Problem requirements: The full set of records must be set down verbatim.

== Dataset records

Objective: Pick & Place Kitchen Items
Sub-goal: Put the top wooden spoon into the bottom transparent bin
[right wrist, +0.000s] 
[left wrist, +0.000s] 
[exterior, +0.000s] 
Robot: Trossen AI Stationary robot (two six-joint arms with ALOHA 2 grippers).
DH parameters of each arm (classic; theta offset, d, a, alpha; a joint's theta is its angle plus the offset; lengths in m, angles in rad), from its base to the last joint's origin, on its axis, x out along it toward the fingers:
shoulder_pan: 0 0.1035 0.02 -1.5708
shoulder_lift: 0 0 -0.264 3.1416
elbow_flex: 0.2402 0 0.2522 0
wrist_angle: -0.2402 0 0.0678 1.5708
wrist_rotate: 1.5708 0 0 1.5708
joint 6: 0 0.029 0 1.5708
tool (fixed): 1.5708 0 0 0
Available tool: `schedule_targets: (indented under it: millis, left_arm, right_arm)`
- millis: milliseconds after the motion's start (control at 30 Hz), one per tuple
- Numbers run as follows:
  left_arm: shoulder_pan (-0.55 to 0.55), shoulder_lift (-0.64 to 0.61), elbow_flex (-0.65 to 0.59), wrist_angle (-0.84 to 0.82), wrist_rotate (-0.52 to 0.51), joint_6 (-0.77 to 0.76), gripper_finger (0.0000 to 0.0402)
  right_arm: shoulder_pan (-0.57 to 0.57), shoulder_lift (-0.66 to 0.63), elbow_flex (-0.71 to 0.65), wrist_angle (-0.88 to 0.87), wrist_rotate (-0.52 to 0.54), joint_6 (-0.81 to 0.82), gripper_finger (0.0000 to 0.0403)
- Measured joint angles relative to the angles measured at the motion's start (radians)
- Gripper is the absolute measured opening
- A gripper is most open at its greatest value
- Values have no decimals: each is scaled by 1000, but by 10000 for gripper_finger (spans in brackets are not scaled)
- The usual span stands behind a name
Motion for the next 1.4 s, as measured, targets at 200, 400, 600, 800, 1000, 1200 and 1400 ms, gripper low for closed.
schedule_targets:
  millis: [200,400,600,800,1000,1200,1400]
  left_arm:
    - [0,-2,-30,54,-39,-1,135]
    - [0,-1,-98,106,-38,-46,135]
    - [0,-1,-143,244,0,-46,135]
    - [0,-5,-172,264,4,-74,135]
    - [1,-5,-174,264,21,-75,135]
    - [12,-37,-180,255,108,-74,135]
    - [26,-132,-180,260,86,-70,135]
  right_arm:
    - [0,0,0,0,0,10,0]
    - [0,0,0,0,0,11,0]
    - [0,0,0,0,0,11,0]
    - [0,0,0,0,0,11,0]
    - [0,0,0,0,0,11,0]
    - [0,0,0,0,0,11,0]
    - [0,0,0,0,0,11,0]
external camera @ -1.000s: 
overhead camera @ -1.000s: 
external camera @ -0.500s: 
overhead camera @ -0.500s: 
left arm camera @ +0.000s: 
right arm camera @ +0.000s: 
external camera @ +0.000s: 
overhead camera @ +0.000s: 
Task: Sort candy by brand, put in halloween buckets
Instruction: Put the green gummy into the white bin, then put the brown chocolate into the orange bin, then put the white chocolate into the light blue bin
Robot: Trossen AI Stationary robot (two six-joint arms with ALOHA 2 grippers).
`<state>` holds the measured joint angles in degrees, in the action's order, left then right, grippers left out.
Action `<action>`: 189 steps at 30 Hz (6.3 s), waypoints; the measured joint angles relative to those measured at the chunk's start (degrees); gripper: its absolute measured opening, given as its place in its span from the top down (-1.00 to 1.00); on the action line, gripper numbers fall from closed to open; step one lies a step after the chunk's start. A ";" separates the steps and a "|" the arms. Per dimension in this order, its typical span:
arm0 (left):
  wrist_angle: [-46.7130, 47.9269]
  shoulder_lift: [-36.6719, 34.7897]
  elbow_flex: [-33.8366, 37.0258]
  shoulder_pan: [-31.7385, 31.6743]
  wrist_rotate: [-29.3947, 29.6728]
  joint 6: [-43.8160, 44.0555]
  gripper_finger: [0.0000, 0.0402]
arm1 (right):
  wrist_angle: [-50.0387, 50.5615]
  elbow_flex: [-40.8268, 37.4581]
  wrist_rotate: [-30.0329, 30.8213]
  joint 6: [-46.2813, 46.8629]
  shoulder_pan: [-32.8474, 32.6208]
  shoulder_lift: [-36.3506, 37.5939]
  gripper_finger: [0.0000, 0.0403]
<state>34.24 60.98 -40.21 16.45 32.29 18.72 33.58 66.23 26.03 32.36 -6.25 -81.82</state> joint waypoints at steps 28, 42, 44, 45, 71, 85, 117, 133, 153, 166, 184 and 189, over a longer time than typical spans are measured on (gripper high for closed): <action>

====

Exercise solution:
Objective: Pick & Place Kitchen Items
Sub-goal: Put the top wooden spoon into the bottom transparent bin
[right wrist, +0.000s] 
[left wrist, +0.000s] 
[exterior, +0.000s] 
Robot: Trossen AI Stationary robot (two six-joint arms with ALOHA 2 grippers).
DH parameters of each arm (classic; theta offset, d, a, alpha; a joint's theta is its angle plus the offset; lengths in m, angles in rad), from its base to the last joint's origin, on its axis, x out along it toward the fingers:
shoulder_pan: 0 0.1035 0.02 -1.5708
shoulder_lift: 0 0 -0.264 3.1416
elbow_flex: 0.2402 0 0.2522 0
wrist_angle: -0.2402 0 0.0678 1.5708
wrist_rotate: 1.5708 0 0 1.5708
joint 6: 0 0.029 0 1.5708
tool (fixed): 1.5708 0 0 0
Available tool: `schedule_targets: (indented under it: millis, left_arm, right_arm)`
- millis: milliseconds after the motion's start (control at 30 Hz), one per tuple
- Numbers run as follows:
  left_arm: shoulder_pan (-0.55 to 0.55), shoulder_lift (-0.64 to 0.61), elbow_flex (-0.65 to 0.59), wrist_angle (-0.84 to 0.82), wrist_rotate (-0.52 to 0.51), joint_6 (-0.77 to 0.76), gripper_finger (0.0000 to 0.0402)
  right_arm: shoulder_pan (-0.57 to 0.57), shoulder_lift (-0.66 to 0.63), elbow_flex (-0.71 to 0.65), wrist_angle (-0.88 to 0.87), wrist_rotate (-0.52 to 0.54), joint_6 (-0.81 to 0.82), gripper_finger (0.0000 to 0.0403)
- Measured joint angles relative to the angles measured at the motion's start (radians)
- Gripper is the absolute measured opening
- A gripper is most open at its greatest value
- Values have no decimals: each is scaled by 1000, but by 10000 for gripper_finger (spans in brackets are not scaled)
- The usual span stands behind a name
Motion for the next 1.4 s, as measured, targets at 200, 400, 600, 800, 1000, 1200 and 1400 ms, gripper low for closed.
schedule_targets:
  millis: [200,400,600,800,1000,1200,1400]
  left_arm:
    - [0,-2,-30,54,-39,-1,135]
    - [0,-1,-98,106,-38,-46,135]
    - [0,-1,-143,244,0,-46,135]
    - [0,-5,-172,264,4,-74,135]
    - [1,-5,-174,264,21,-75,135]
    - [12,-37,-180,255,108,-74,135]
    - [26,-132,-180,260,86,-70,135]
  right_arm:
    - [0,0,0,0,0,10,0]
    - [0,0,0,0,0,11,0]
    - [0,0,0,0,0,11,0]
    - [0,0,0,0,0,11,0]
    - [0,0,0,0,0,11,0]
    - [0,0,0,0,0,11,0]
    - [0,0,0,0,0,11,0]
external camera @ -1.000s: 
overhead camera @ -1.000s: 
external camera @ -0.500s: 
overhead camera @ -0.500s: 
left arm camera @ +0.000s: 
right arm camera @ +0.000s: 
external camera @ +0.000s: 
overhead camera @ +0.000s: 
Task: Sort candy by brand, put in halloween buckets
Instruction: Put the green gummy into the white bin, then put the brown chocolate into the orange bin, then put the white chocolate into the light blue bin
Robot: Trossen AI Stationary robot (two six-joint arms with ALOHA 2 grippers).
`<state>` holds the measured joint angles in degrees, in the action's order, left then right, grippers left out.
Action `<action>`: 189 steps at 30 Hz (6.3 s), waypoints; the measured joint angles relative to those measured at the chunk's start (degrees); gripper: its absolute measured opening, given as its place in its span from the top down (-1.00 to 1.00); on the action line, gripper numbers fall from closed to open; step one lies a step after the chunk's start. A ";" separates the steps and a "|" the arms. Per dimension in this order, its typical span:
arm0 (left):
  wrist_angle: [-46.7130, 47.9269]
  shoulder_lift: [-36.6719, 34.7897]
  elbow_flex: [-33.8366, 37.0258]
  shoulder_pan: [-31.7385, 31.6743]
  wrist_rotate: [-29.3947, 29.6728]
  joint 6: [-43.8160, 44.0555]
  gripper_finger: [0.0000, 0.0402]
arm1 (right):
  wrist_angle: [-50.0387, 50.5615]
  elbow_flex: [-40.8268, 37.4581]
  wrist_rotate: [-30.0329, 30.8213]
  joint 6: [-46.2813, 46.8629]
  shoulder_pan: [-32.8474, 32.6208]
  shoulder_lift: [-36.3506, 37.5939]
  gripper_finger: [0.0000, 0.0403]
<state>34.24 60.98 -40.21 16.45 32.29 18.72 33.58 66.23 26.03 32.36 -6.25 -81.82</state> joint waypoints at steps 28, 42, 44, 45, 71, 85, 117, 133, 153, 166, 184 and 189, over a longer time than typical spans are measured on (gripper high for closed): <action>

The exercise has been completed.